Re: An alternative to ST and AAT
Paul Crowley (Paul@crowleyp.demon.co.uk)
Mon, 28 Oct 96 19:50:51 GMT
In article <3272E177.5E16@scn.org> firstname.lastname@example.org "Phillip Bigelow" writes:
> Paul Crowley wrote:
> > I was mainly objecting to the meaning that bipedalism was
> > an adaptation of an arboreal species to a terrestrial niche.
> > Purely arboreal species that exist today are remarkably
> > restricted in location, niche and habitat.
> Why discuss "purely" arboreal species in the context?

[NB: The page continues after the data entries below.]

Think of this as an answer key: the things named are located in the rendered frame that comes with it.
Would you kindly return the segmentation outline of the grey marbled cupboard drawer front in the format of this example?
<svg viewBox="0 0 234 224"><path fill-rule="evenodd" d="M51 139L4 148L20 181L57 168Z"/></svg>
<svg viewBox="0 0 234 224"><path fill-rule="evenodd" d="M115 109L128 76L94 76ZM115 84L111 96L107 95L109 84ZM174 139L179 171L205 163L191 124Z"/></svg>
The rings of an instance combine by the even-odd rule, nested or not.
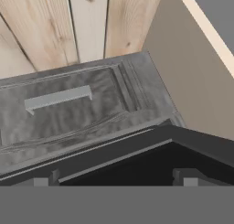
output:
<svg viewBox="0 0 234 224"><path fill-rule="evenodd" d="M89 97L34 110L25 99L89 85ZM184 125L151 56L138 52L0 80L0 181L151 125Z"/></svg>

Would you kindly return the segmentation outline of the taupe cabinet side panel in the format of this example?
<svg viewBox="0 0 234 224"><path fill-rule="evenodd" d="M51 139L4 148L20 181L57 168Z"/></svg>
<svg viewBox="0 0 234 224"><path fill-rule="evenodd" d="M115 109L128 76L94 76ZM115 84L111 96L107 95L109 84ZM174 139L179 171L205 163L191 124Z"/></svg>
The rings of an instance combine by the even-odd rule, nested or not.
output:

Because it's normal; see your own words:
> How do you think chimpanzees and gorillas
> came to be? At some point, one of their arboreal ancestor taxa
> moved from a purely arboreal niche to one less so.
This is probably true, but a lot depends on how far back it
happened. I take the view that it could have been 20mya to 40mya;
that there have long been largely terrestrial niches for primates;
that it is the largely terrestrial species that are more widely
dispersed and are the most successful and most adaptable; that,
owning to taphonic bias, terrestrial species are the least well
represented in the fossil record and this has inevitably
distorted PA thinking.
The primate species that adapted to the ground probably did it
in the absence of competition. It would not have happened often.
> If it happened
> with their ancestors, why not in the hominid clade as well?
The niche would almost certainly have been already filled.